I worked with ActiveX technology close to 15 years ago. It was a much simpler era, where there was little need to worry about platforms other than Windows+IE, and where most of us hadn't really caught on yet to how ruthless the hackers were going to become. And frankly there wasn't a whole lot of alternative for pushing real app functionality from the web in those days. Some people were using Java, which certainly wasn't any more secure, and eventually Flash began to gain traction. So it's not completely hard to understand how we got where we are.

Comment Just a few big wins (Score 1) 471

I'll already be very happy with a device that at a glance, tells me what time it is and when my next appointment is. I would strongly consider buying one just for this alone. In meetings, it comes over far ruder to grab your phone and start tapping away than to quietly glance at a watch.

The fitness tracking features will replace the device I currently use. Big win.

If I can control my podcast and audio book playback without getting my phone out of my pocket, then it will be a win when walking or biking.

I do enough travel that wrist-based navigation while walking through an unfamiliar city is attractive.

And basic home automation like adjusting my wemo lights or thermostat are a big win if it means I don't actually have to have my phone with me while shlepping around in the house.

A lot of people seem excited by notifications. I will likely turn most notifications off. I'm bombarded by enough distractions through the day already.

Comment Considering Windows 8 (Score 1) 418

Personally, I thoroughly dislike Windows 8. Enough that I'm now a Mac user. But I'm seriously considering moving my mother over to it.

I would set up a start screen that shows just the most basic icons: mail, web browser, photo viewer, Word, and that's just about it.

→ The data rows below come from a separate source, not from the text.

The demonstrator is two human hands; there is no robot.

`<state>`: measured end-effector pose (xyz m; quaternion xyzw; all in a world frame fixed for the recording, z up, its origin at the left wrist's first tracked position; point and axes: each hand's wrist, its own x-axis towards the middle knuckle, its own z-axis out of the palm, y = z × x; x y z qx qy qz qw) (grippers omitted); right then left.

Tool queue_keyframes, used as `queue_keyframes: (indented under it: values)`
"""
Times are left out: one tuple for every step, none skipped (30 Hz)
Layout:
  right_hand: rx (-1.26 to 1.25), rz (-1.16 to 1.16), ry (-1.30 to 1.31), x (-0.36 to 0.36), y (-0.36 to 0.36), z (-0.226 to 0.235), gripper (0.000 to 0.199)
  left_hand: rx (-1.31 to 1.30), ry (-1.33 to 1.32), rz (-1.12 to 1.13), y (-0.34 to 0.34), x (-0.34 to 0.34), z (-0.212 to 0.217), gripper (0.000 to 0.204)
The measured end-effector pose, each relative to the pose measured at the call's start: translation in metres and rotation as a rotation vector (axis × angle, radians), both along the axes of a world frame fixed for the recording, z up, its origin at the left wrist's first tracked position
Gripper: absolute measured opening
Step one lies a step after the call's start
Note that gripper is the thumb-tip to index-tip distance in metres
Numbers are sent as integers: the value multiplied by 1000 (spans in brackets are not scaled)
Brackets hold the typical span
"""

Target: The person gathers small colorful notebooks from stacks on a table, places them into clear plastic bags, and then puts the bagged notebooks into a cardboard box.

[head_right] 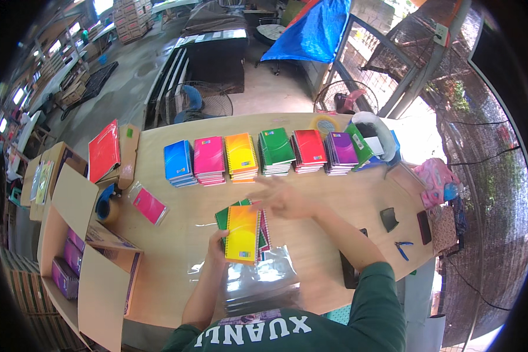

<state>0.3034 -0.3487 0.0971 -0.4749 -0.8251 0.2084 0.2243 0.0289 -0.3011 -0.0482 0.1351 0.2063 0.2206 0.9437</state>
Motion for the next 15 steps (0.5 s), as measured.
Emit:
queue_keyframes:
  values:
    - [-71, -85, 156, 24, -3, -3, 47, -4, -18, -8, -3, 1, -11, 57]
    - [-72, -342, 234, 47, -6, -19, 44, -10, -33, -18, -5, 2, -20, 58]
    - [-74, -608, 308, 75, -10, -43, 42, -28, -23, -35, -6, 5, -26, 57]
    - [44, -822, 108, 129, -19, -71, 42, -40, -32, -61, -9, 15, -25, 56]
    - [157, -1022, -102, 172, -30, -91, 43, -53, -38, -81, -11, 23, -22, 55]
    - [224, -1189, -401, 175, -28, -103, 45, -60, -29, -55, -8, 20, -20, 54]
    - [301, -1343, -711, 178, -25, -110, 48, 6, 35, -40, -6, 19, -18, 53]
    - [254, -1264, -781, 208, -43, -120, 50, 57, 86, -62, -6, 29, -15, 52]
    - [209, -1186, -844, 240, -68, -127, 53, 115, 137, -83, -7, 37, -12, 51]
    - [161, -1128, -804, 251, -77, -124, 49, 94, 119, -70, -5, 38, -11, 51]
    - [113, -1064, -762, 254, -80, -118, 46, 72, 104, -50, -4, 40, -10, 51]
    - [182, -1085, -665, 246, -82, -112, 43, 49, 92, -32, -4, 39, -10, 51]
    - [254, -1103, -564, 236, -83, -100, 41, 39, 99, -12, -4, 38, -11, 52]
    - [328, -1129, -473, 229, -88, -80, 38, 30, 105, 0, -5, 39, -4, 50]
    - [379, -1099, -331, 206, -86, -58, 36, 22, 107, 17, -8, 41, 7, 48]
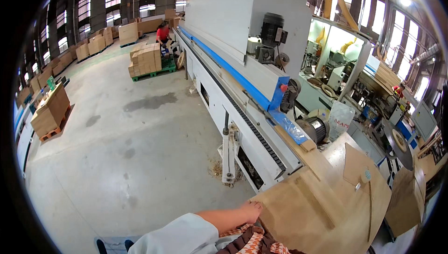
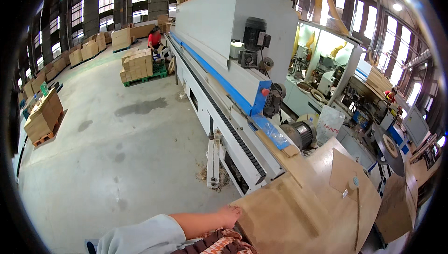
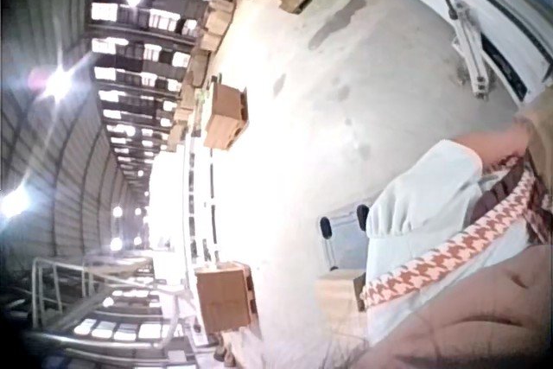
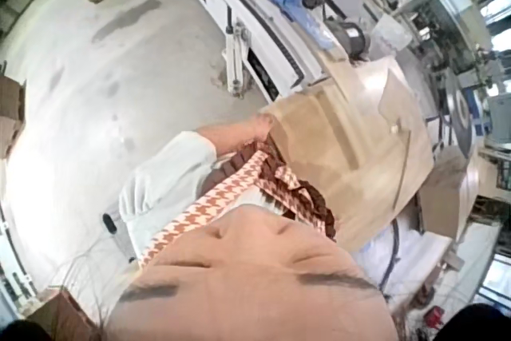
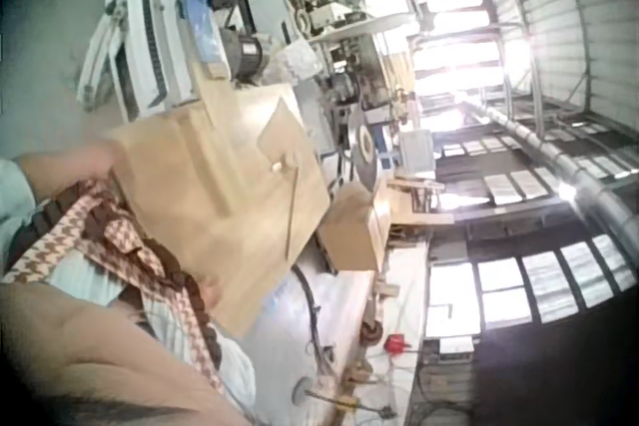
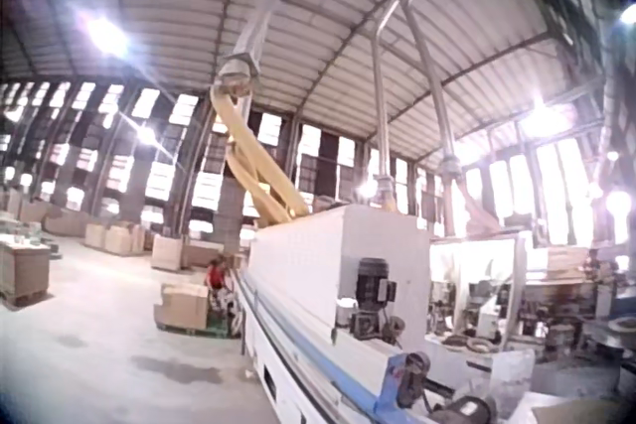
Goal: The person takes wooden boards from a worktable and stacks them onto a pallet by hand.
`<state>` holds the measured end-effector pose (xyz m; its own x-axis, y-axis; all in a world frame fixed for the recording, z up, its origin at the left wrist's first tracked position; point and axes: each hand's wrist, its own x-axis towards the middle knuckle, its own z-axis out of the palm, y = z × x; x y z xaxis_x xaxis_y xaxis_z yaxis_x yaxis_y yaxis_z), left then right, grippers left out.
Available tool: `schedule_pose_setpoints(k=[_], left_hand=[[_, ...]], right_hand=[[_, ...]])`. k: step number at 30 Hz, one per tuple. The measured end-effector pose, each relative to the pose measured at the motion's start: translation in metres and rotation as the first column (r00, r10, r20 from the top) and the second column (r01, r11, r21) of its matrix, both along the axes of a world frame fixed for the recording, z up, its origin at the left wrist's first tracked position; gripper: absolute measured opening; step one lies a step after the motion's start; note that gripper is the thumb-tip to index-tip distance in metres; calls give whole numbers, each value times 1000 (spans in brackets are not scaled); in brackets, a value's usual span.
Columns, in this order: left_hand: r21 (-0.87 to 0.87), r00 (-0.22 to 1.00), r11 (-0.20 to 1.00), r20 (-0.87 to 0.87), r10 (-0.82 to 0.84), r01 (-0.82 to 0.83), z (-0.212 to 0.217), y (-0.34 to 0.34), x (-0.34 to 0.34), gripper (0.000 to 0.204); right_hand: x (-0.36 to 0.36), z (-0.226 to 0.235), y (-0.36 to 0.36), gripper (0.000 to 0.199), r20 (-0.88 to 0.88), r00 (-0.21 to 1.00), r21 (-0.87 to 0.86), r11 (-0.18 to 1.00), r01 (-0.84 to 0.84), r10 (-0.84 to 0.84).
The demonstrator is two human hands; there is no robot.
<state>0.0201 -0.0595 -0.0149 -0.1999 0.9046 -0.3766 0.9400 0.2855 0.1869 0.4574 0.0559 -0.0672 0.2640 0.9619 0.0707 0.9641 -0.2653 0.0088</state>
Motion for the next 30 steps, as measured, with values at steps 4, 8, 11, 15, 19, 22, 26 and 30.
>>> schedule_pose_setpoints(k=[4,8,11,15,19,22,26,30], left_hand=[[46,993,999,113,-13,8,-14,8,-11,43],[107,995,994,90,-35,26,-18,9,-12,42],[-26,989,998,142,-50,54,-10,13,-16,59],[-39,979,996,192,-69,77,-26,24,-19,57],[-180,966,982,258,1,48,-16,28,-19,58],[-152,983,986,179,-35,63,-14,26,-18,59],[-81,989,996,147,-29,41,-9,20,-14,59],[-107,990,992,132,-55,70,-2,22,-13,62]], right_hand=[[-3,-7,4,50,10,1000,28,999,28,-29],[2,-14,-1,47,10,998,39,998,55,-55],[5,-17,-3,46,8,997,47,996,76,-76],[11,-34,-5,45,11,995,46,995,94,-95],[33,-54,-12,44,10,993,57,991,118,-119],[32,-64,-14,44,55,988,222,966,132,-147],[25,-48,-15,44,66,984,194,969,153,-169],[23,-41,-12,44,54,984,143,976,162,-171]])
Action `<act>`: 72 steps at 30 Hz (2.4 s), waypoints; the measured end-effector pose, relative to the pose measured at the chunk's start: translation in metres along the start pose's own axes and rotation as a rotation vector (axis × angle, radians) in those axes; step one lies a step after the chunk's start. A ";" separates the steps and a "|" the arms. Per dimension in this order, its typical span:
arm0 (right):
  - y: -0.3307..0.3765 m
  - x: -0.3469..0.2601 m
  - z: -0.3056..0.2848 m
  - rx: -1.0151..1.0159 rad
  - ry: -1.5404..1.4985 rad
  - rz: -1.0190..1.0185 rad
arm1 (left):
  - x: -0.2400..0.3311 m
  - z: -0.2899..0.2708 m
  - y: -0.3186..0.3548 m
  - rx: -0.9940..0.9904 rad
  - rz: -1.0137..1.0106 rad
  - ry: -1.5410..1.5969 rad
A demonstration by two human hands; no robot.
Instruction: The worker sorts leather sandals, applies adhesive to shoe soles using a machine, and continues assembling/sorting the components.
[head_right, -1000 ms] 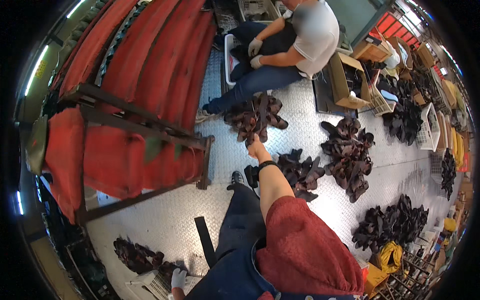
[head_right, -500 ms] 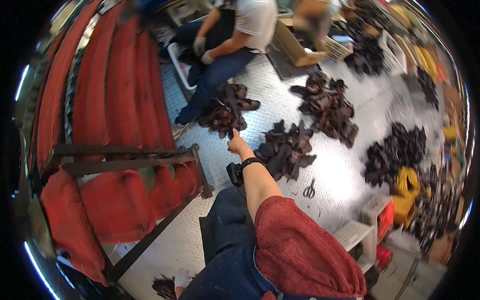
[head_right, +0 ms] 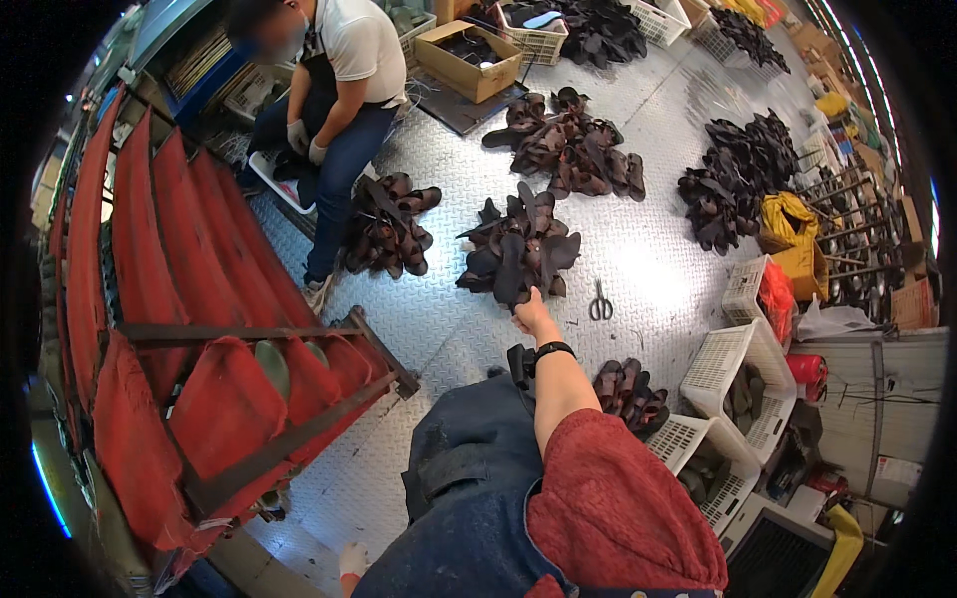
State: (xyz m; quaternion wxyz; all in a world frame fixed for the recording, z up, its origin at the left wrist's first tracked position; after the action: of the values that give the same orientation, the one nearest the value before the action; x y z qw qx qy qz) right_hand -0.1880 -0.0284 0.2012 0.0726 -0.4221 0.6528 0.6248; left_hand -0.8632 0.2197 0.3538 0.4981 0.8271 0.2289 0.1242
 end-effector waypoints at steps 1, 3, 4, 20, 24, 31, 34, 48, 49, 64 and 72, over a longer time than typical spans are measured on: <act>0.003 -0.001 0.002 -0.002 -0.022 -0.010 | -0.011 -0.001 -0.002 0.015 0.000 0.004; -0.001 0.003 -0.001 -0.012 -0.034 -0.019 | -0.006 -0.001 -0.007 0.143 0.196 -0.128; -0.004 0.005 -0.003 -0.014 -0.038 -0.025 | -0.008 0.002 -0.010 0.152 0.198 -0.129; -0.017 0.008 -0.045 -0.075 -0.037 -0.048 | -0.012 0.067 0.052 0.017 0.089 -0.124; -0.012 0.020 -0.059 -0.061 0.002 -0.049 | -0.040 0.076 0.051 0.065 0.136 -0.254; 0.020 0.053 -0.069 -0.056 -0.032 -0.075 | -0.081 0.094 0.026 0.015 0.353 -0.623; 0.000 0.107 -0.100 0.051 0.035 -0.173 | -0.112 0.089 0.004 0.030 0.457 -0.724; 0.306 0.179 0.396 -0.883 1.274 -0.738 | -0.471 -0.113 -0.038 0.410 -0.035 0.561; 0.348 0.190 0.465 -1.230 1.066 -0.888 | -0.483 -0.147 -0.041 0.495 -0.041 0.546; 1.022 0.338 1.104 -2.288 0.744 -0.982 | -0.795 -0.437 -0.173 0.755 -0.384 0.555; 1.259 0.335 1.325 -2.598 0.390 -0.898 | -0.845 -0.769 -0.385 0.932 -0.212 0.490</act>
State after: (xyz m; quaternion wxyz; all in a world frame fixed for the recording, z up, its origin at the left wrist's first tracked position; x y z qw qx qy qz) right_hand -1.7816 0.8064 0.6663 -0.2666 -0.4375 -0.5807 0.6326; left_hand -2.0253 0.5382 0.3975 0.0202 0.8796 0.4516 0.1478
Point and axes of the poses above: each hand's wrist, its own y-axis away from the middle knuckle, its own z-axis out of the palm, x = y × z, the point moved 8 cm from there along -y, towards the middle knuckle, and after that the axes turned 7 degrees about -z, right-handed, at the moved point
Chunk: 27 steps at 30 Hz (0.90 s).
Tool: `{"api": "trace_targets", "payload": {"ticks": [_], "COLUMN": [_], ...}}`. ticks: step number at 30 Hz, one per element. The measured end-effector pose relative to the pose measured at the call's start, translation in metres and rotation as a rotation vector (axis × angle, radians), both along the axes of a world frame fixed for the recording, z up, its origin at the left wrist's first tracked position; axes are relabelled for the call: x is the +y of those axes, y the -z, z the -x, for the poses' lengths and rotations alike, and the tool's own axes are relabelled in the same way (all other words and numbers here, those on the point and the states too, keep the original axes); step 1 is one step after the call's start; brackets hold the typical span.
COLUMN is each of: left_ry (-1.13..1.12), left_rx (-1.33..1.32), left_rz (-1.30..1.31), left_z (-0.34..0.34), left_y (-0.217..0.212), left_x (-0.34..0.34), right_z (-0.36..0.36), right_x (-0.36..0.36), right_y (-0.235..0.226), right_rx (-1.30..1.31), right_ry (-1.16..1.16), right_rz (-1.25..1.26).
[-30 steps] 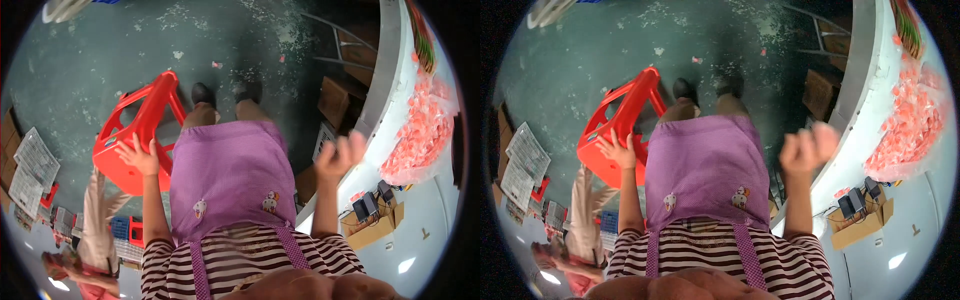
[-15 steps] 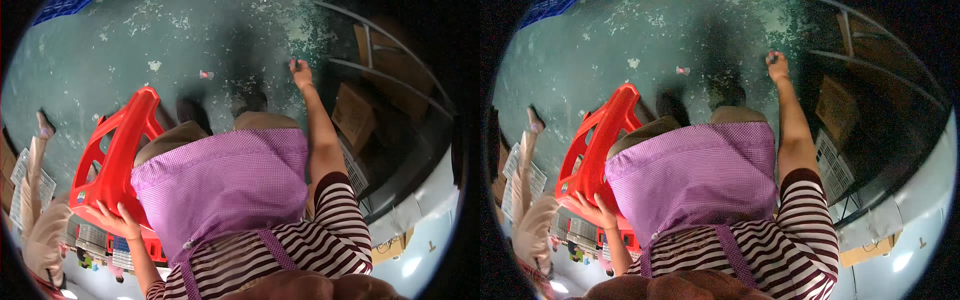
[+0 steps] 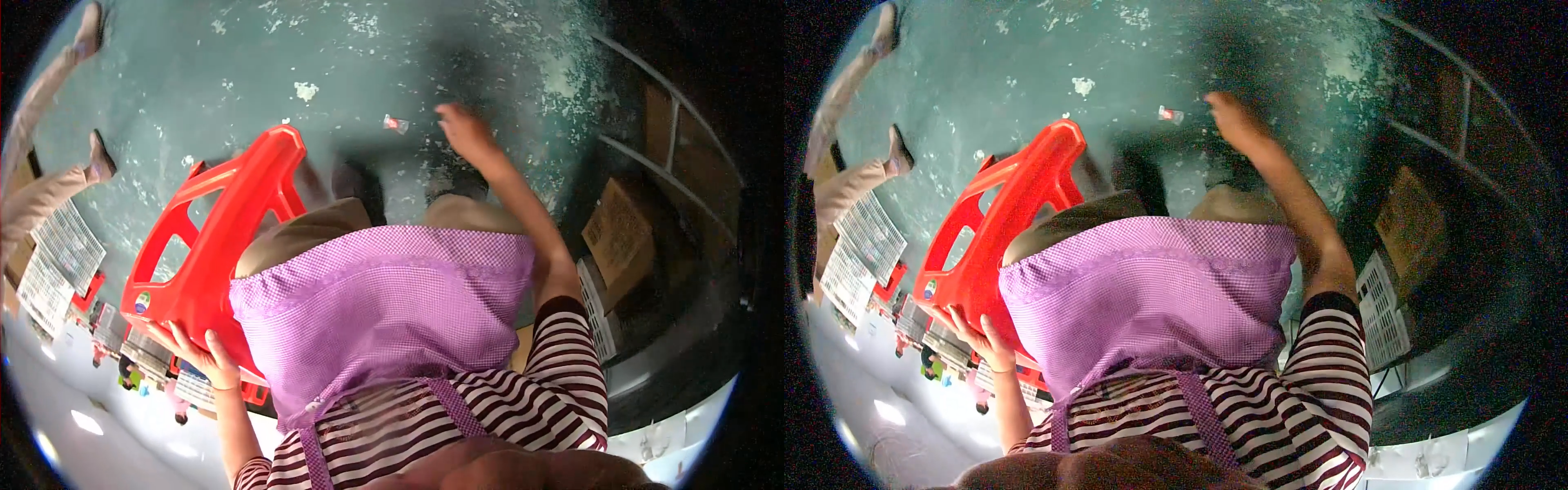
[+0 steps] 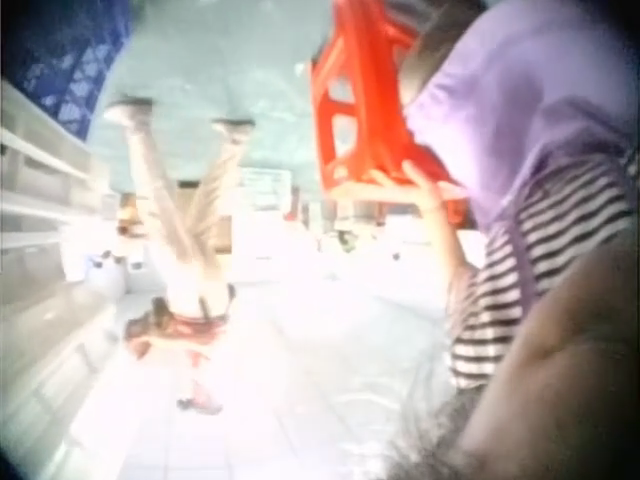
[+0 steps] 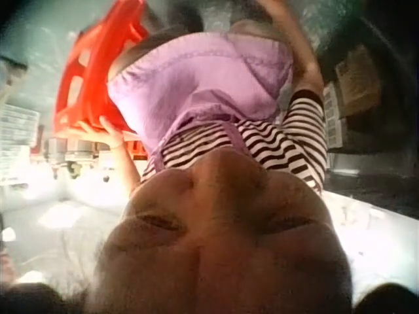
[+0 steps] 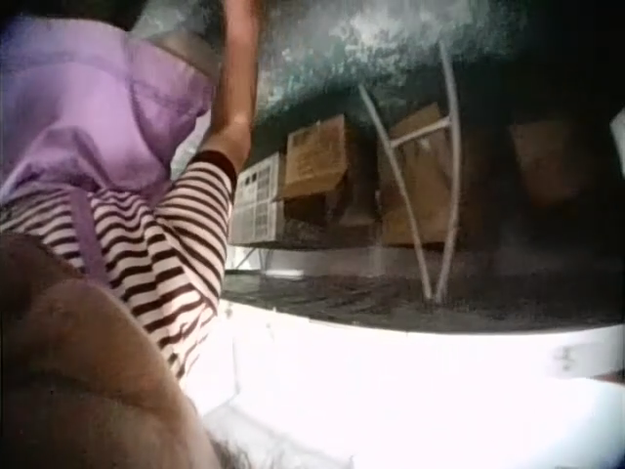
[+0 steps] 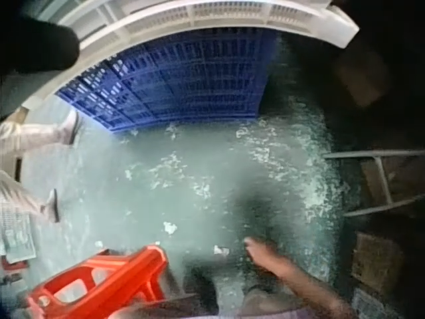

I could pin her favourite web sites to the start screen as well.

She really has no need to ever see a desktop. She never runs an application in any mode other than full screen - she has no idea how windows work despite my many, many attempts to teach her. And if you stick to the metro part of Windows 8, the risk of viruses are pretty low. (Although to my knowledge she's never had a virus.)

I'm actually thinking Windows 8 might be a good fit, for exactly the reasons that I hate it for my own use.

Comment Stress (Score 4, Insightful) 230

The Christian Science Monitor had an interesting piece a while back on the stress of remotely participating in combat:

At the end of the day, these pilots get in their cars and drive home to their families, mow the lawn and make dinner, or take their children to soccer practice.

The result is an "existential conflict" in some UAV pilots, says Col. Hernando Ortega, surgeon for the Air Force Intelligence, Surveillance, and Reconnaissance Agency. It is "a guilt feeling, perhaps – or a 'Did I make the right decision?' " he explains." 'Was this a friendly fire incident? Was it a good outcome? Was it a bad outcome? Could I have done it better?'"

It's obviously not comparable to driving a LAV in convoy wondering when the next IED is going to detonate. But it appears to be a much tougher job than many of us would think.

Comment We're going to buy a bunch of these (Score 1) 268

We've been looking to convert one of our in-house applications to a touch UI. This allows us to continue using Visual Studio and C#. We don't care about desktop or Metro. Our app will run full-screen, so users won't see anything that's under the hood.

Sure, we could rewrite the whole damn thing for iOS or Android, but why?

Comment Waldorf (Score 1) 690

This is all making me feel pretty good that my son is attending a Waldorf school. They have huge emphasis on creativity, learning by doing, and loads of physical activity. They run counter to the modern focus of ever-earlier literacy and testing, so that kids have time to blow off steam outside, build things, and tell stories.

Judging by the gender balance in my kid's school, a lot of other parents of boys are thinking the same way.